* **Provided data**
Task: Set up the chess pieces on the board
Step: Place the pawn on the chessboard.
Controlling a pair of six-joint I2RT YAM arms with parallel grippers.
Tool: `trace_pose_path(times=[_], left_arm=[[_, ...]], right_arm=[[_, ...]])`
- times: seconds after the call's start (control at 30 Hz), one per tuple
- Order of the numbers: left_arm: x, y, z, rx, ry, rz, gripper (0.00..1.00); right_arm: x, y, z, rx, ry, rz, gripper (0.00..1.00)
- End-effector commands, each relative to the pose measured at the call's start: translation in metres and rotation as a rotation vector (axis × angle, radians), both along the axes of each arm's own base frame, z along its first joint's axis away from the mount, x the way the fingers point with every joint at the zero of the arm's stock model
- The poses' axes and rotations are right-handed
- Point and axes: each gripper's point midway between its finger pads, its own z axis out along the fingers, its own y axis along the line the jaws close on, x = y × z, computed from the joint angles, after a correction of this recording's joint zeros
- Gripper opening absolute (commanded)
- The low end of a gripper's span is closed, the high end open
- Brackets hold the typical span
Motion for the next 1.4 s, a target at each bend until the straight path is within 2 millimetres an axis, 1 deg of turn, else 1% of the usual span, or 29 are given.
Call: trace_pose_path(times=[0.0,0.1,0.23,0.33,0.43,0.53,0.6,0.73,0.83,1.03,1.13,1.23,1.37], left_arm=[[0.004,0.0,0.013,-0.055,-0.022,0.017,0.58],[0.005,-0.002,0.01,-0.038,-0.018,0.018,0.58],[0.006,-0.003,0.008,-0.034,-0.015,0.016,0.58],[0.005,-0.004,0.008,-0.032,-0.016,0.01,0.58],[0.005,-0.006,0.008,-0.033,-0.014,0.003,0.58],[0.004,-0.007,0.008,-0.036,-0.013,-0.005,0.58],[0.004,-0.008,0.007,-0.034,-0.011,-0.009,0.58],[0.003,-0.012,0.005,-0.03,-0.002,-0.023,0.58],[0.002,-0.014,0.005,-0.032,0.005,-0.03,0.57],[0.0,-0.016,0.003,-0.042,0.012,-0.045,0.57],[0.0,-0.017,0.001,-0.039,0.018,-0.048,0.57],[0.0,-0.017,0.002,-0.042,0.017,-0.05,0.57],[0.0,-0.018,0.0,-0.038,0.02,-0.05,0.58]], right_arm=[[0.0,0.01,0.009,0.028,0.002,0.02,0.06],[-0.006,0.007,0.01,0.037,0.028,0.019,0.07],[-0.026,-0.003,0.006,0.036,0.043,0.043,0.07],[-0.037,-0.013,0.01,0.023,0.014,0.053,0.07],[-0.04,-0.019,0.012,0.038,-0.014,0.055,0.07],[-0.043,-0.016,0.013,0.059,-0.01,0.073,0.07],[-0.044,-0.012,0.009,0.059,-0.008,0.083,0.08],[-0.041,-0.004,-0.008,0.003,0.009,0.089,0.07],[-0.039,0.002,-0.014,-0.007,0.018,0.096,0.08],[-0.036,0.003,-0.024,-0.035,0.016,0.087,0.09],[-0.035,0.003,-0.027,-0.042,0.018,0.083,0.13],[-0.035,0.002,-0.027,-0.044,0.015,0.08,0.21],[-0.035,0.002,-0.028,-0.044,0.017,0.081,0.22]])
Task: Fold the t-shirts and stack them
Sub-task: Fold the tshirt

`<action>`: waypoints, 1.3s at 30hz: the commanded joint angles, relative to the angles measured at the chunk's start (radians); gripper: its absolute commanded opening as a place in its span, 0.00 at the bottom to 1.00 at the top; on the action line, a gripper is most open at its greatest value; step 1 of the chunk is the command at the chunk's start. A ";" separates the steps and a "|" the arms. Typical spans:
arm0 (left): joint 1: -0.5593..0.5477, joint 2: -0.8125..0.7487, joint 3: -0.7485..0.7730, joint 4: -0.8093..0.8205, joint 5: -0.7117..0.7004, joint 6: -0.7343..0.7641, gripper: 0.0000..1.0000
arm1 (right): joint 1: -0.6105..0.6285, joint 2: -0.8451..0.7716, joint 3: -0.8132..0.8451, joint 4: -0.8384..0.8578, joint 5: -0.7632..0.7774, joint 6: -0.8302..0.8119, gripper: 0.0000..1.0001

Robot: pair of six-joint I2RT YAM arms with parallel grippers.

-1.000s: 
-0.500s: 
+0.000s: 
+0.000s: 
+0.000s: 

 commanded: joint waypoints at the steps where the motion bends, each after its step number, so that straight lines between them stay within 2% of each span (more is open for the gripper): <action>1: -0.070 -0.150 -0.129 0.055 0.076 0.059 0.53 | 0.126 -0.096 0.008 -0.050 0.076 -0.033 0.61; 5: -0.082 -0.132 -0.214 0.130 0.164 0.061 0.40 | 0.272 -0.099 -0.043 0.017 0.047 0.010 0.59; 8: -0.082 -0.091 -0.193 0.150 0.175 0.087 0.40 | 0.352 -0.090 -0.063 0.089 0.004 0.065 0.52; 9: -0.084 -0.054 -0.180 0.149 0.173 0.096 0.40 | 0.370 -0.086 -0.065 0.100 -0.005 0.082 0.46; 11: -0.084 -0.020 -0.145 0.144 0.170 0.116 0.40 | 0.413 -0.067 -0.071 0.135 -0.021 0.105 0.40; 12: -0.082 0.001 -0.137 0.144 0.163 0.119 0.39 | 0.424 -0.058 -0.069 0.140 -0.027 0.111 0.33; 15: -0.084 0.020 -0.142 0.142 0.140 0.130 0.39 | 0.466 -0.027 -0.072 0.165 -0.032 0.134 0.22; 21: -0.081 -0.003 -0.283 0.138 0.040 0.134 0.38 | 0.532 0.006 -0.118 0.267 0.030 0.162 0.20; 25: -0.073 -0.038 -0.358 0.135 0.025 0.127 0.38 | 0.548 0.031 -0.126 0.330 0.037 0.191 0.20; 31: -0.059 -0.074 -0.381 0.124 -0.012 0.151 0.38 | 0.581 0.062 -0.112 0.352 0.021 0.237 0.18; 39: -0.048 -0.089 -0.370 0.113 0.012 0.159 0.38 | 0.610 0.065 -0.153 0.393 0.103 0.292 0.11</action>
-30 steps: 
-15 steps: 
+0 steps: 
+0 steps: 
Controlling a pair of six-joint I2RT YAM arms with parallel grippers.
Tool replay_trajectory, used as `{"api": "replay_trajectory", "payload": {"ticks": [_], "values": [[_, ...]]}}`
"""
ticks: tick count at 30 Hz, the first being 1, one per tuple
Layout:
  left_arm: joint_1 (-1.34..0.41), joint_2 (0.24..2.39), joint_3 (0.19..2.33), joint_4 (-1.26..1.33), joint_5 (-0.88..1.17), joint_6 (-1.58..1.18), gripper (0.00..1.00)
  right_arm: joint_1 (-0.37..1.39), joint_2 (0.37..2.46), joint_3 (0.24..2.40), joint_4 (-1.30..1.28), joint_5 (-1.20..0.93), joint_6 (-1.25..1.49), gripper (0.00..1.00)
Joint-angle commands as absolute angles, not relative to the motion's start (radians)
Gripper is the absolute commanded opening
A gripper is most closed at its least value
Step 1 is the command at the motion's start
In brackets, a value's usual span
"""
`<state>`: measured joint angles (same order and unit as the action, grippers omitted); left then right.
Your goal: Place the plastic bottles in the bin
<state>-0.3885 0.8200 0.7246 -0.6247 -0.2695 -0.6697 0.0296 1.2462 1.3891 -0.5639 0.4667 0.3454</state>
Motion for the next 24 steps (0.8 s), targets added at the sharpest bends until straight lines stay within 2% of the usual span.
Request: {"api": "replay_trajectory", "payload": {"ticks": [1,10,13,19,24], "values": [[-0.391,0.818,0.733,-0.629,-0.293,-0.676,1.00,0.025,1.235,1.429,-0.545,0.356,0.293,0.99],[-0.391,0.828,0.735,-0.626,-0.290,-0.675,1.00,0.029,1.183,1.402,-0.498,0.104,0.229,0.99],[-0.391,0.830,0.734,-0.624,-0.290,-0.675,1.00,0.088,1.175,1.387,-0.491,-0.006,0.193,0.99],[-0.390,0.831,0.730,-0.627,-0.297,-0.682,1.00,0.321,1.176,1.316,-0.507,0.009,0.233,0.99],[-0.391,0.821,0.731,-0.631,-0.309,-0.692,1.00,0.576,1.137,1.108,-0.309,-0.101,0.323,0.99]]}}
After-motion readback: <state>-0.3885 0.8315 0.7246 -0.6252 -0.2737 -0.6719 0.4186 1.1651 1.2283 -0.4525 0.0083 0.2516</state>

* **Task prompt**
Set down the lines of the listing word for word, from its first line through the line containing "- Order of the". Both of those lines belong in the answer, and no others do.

* **Response to this exercise**
Task: Set up the chess pieces on the board
Step: Place the pawn on the chessboard.
Controlling a pair of six-joint I2RT YAM arms with parallel grippers.
Tool: `trace_pose_path(times=[_], left_arm=[[_, ...]], right_arm=[[_, ...]])`
- times: seconds after the call's start (control at 30 Hz), one per tuple
- Order of the numbers: left_arm: x, y, z, rx, ry, rz, gripper (0.00..1.00); right_arm: x, y, z, rx, ry, rz, gripper (0.00..1.00)

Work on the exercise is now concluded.